Afghanistan-Abschiebung spaltet weiter Politik

ASYL Innenminister de Maizière verteidigt die Rückführung, Grüne in Ländern kritisieren SPD

„Es ist inhuman und eine Menschenrechtsverletzung“

Grünen-Chefin Simone Peter

BERLIN epd/dpa | Bundesinnenminister Thomas de Mai­zière (CDU) hat die erste Sammelabschiebung von Afghanen verteidigt. Solche Rückführungen seien richtig und notwendig, um das Asylsystem funktionsfähig zu halten, sagte de Maizière am Donnerstag. Hilfe für Schutzbedürftige und die Durchsetzung der Ausreisepflicht abgelehnter Asylbewerber seien zwei Seiten einer Medaille.

Der Innenminister bestätigte, dass in der Nacht zu Donnerstag 34 Afghanen in ihr Heimatland zurückgebracht wurden. Nach Aussagen der Abschiebebeobachterin von Diakonie und Caritas, Melisa Ergül-Puopolo, verlief die Abschiebung vom Flughafen Frankfurt am Main aus friedlich. Rund 500 Menschen protestierten laut Polizei in einem anderen Teil des Flughafens gegen den Abschiebeflug.

Laut de Maizière waren ein Drittel der Abgeschobenen Straftäter.

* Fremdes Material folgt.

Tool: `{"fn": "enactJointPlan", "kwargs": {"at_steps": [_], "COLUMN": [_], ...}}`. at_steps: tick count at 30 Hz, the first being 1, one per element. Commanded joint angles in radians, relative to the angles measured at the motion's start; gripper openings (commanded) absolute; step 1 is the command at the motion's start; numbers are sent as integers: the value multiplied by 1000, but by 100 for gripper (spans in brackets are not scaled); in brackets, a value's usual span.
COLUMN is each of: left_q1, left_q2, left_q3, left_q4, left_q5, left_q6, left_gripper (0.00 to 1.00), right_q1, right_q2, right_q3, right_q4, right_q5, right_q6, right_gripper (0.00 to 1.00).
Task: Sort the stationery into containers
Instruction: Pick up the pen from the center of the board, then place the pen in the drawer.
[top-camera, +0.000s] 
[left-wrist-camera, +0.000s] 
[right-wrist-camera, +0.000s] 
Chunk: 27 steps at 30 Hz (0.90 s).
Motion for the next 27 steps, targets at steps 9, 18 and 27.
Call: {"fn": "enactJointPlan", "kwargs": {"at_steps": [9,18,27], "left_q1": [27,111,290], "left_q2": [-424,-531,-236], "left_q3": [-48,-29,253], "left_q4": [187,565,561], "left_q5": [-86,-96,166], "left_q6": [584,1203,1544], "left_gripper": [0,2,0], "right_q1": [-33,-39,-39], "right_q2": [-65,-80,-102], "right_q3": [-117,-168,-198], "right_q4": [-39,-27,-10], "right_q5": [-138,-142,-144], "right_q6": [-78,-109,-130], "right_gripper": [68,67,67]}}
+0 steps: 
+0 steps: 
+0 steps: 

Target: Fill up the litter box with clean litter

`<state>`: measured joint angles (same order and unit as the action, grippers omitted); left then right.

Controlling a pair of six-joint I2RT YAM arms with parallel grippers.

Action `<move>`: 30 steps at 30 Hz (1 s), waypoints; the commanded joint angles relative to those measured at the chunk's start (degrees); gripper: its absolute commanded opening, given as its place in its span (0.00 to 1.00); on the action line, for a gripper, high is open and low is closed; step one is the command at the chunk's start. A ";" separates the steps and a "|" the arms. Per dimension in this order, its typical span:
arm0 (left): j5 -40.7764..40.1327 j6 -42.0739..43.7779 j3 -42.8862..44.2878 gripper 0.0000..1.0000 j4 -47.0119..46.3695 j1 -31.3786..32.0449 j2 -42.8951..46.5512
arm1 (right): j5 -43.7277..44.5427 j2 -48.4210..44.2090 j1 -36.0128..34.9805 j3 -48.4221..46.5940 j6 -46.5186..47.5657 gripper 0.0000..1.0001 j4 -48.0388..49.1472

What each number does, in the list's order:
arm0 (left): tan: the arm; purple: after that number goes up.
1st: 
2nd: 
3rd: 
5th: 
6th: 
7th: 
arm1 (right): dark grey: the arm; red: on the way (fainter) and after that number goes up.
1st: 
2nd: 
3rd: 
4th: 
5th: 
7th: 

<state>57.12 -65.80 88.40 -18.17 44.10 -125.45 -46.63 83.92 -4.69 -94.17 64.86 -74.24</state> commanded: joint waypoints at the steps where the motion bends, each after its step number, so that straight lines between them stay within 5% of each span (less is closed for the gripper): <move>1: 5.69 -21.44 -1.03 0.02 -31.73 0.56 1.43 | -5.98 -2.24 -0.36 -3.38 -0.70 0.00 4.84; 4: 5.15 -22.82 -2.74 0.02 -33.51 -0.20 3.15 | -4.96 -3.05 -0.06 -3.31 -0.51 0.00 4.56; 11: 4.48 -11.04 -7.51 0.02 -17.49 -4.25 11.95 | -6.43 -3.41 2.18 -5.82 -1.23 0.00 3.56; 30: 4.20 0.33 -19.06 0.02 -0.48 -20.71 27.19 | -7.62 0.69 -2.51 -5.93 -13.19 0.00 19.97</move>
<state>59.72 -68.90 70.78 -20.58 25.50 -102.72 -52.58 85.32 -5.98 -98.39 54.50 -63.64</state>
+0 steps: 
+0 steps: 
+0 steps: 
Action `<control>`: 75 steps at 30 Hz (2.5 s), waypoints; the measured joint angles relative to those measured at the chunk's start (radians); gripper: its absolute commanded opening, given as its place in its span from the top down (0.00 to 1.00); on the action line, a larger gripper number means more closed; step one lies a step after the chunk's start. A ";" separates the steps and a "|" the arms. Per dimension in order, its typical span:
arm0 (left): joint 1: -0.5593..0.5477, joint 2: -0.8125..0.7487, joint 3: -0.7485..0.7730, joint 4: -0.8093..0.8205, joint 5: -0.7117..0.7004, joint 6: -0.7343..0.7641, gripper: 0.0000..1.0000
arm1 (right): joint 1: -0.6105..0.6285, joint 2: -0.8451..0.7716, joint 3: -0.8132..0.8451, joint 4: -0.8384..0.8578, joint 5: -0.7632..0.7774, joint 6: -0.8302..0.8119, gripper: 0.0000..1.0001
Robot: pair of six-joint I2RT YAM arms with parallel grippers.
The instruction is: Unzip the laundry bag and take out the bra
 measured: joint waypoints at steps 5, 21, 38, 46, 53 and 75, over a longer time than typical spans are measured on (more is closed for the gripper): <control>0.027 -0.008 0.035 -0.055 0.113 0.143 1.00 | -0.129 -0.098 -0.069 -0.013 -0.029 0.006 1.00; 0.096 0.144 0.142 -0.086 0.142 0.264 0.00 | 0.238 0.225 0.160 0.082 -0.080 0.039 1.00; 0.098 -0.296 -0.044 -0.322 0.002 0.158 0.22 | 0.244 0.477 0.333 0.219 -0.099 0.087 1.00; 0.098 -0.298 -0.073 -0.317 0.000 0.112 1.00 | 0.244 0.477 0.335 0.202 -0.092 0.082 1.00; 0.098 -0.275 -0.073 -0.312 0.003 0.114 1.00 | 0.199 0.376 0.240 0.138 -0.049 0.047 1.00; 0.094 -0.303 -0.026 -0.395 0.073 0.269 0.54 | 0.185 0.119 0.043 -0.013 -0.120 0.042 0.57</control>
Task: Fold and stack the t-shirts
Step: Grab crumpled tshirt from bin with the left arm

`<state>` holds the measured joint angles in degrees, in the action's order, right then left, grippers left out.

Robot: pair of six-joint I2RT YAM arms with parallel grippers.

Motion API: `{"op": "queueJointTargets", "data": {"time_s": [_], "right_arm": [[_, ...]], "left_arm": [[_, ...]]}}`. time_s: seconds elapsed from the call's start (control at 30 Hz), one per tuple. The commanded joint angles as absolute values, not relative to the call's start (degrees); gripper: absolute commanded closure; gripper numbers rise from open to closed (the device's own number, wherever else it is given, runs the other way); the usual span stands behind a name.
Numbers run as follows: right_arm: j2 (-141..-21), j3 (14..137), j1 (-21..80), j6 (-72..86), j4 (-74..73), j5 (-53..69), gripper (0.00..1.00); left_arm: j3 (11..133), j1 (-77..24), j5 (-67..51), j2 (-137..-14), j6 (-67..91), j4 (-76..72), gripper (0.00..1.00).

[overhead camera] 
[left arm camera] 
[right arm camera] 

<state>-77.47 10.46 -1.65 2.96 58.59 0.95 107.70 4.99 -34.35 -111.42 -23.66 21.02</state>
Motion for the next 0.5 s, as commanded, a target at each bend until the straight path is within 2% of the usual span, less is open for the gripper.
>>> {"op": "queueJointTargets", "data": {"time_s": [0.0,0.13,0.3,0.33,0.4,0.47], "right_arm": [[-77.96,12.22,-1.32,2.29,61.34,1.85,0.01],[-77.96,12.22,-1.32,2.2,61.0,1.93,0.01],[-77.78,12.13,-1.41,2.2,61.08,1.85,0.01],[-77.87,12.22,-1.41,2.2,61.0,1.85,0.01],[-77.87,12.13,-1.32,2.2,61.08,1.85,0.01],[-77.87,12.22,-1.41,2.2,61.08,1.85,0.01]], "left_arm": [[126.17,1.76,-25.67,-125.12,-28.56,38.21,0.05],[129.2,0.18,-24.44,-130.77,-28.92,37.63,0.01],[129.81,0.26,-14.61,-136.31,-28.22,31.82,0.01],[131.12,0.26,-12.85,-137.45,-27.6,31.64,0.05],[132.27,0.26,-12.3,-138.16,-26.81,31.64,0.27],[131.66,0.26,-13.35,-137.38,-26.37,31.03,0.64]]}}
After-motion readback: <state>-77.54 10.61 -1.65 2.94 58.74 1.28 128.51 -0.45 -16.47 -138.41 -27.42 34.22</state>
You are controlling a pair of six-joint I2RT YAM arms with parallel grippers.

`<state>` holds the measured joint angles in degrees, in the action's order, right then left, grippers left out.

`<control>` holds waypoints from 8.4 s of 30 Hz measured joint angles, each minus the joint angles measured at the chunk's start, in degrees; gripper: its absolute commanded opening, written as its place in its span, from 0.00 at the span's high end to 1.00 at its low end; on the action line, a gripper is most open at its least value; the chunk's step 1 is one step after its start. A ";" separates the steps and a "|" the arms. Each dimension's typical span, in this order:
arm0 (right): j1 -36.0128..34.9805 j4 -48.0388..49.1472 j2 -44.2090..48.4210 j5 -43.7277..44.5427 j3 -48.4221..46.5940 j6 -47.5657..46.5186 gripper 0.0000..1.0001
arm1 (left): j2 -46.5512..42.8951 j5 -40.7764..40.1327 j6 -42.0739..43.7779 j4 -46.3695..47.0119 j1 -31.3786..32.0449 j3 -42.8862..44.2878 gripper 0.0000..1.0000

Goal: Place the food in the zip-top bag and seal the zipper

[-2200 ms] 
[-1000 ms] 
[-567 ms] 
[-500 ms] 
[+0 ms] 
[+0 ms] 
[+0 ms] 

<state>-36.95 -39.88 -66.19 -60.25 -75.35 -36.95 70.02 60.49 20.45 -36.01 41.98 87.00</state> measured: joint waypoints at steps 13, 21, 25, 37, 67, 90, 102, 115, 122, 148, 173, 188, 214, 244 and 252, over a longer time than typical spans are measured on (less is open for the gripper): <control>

Sie hätten sich etwa des Raubes, Diebstahls oder Betäubungsmitteldelikten schuldig gemacht, aber auch der Vergewaltigung und des Totschlags. An der Sammelabschiebung hätten sich Baden-Württemberg, Bayern, Hamburg, Hessen, Nordrhein-Westfalen und das Saarland beteiligt.

Grüne und Linke übten an der Aktion weiter heftige Kritik: Sie bewerten Afghanistan nicht als ausreichend sicher. Grünen-Chefin Simone Peter äußerte auch Verständnis für den Rücktritt der flüchtlingspolitischen Sprecherin der Grünen-Fraktion in NRW, Monika Düker. Der Schritt sei „ein aufrichtiger Protest gegen die inhumane Praxis, Flüchtlinge in eines der gefährlichsten Länder der Welt abzuschieben und sich damit an Menschenrechtsverletzungen mitschuldig zu machen“, sagte Peter der Rheinischen Post.

In NRW droht nun ein Koalitionskrach. Düker forderte die mitregierende SPD zur Aufklärung auf: „Ich bin davon ausgegangen, dass wir keine solche Sammelabschiebungen machen.“ SPD-Innenminister Ralf Jäger sei nun Antworten schuldig. Auch in Hamburg hatte es zwischen den Koalitionspartnern bereits Ärger gegeben. Die dort mitregierenden Grünen hatten die Abschiebung bereits am Mittwoch scharf kritisiert.

De Maizière kündigte weitere Sammelabschiebungen an. In Deutschland leben nach Angaben seines Ministeriums rund 12.500 Afghanen, die als ausreisepflichtig gelten. Die überwiegende Mehrheit hat aber eine Duldung. Im laufenden Jahr wurden bis Ende September 27 Afghanen abgeschoben. Mehr als 3.200 verließen Deutschland freiwillig. Sie erhielten dafür 700 Euro. Die jetzt Abgeschobenen haben 50 Euro bekommen.

In ihrer Heimat erwartet die Rückkehrer neben einer wirtschaftlich prekären Situation eine schwierige Sicherheitslage. Der Krieg gegen die Taliban hat trotz massiver Unterstützung des Westens wenig greifbare Erfolge gebracht. Anfang des Jahres warnte John Sopko, US-Generalinspektor für den Wiederaufbau Afghanistans, das Land sei in eine „gefährliche Lage“ zurückgefallen.